Historic Groups that Started Innocent then Took an Evil Turn

Historic Groups that Started Innocent then Took an Evil Turn

Khalid Elhassan - November 8, 2020

Historic Groups that Started Innocent then Took an Evil Turn
Japanese immigrants in a coffee plantation in Brazil. Historic Museum of Japanese Immigration

6. During WWII, the Japanese-Brazilian Community Was Cut Off From News of the Outside World

Brazil joined the Allies in 1942, and declared war on Japan. That deepened the isolation of the country’s Japanese immigrants. All communication with Japan was severed, and no new Japanese were admitted. The immigrants’ radios were confiscated. Those living in the more urban coastal areas, where access to news was easy, were expelled and relocated to the more rural interior, where access to news was quite limited.

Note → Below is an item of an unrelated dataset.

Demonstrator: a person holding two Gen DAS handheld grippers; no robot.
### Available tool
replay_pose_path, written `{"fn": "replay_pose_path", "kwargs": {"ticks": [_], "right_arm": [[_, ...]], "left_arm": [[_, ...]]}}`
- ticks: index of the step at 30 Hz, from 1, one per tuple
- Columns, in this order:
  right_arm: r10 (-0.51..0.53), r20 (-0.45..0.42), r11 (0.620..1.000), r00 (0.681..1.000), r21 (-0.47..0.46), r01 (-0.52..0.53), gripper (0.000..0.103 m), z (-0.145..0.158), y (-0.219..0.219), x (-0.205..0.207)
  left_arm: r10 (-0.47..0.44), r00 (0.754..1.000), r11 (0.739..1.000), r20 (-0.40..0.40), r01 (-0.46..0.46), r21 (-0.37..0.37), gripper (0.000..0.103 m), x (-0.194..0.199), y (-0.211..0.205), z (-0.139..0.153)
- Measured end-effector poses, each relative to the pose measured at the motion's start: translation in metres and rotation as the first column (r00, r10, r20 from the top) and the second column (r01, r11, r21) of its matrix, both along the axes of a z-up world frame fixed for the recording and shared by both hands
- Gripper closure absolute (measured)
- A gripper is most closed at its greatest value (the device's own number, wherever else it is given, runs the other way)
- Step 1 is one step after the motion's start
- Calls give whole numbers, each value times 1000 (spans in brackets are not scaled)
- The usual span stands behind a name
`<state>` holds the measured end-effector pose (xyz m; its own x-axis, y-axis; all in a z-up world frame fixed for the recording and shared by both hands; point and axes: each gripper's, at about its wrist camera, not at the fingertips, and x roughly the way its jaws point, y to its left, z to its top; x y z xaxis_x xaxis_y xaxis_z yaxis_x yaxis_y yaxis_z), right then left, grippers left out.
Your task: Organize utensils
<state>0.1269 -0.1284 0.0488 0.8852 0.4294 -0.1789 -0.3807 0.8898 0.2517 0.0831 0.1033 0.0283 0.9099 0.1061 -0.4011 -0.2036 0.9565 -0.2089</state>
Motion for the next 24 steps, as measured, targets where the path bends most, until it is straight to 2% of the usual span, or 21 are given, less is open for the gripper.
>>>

Cut off from the outside world and reliable news, Brazil’s Japanese immigrant community became ripe for, and ready recipients of, unreliable news. As a result, many were hurled headfirst into a world of alternative facts – one in which Japan was winning WWII. By the time the war ended in 1945, many Japanese-Brazilians, innocent of the world beyond a small circle, were exceptionally vulnerable to bad information. They sincerely believed that Japan had won the war. Those who disagreed or said any different were in for rough – at times lethally rough – treatment.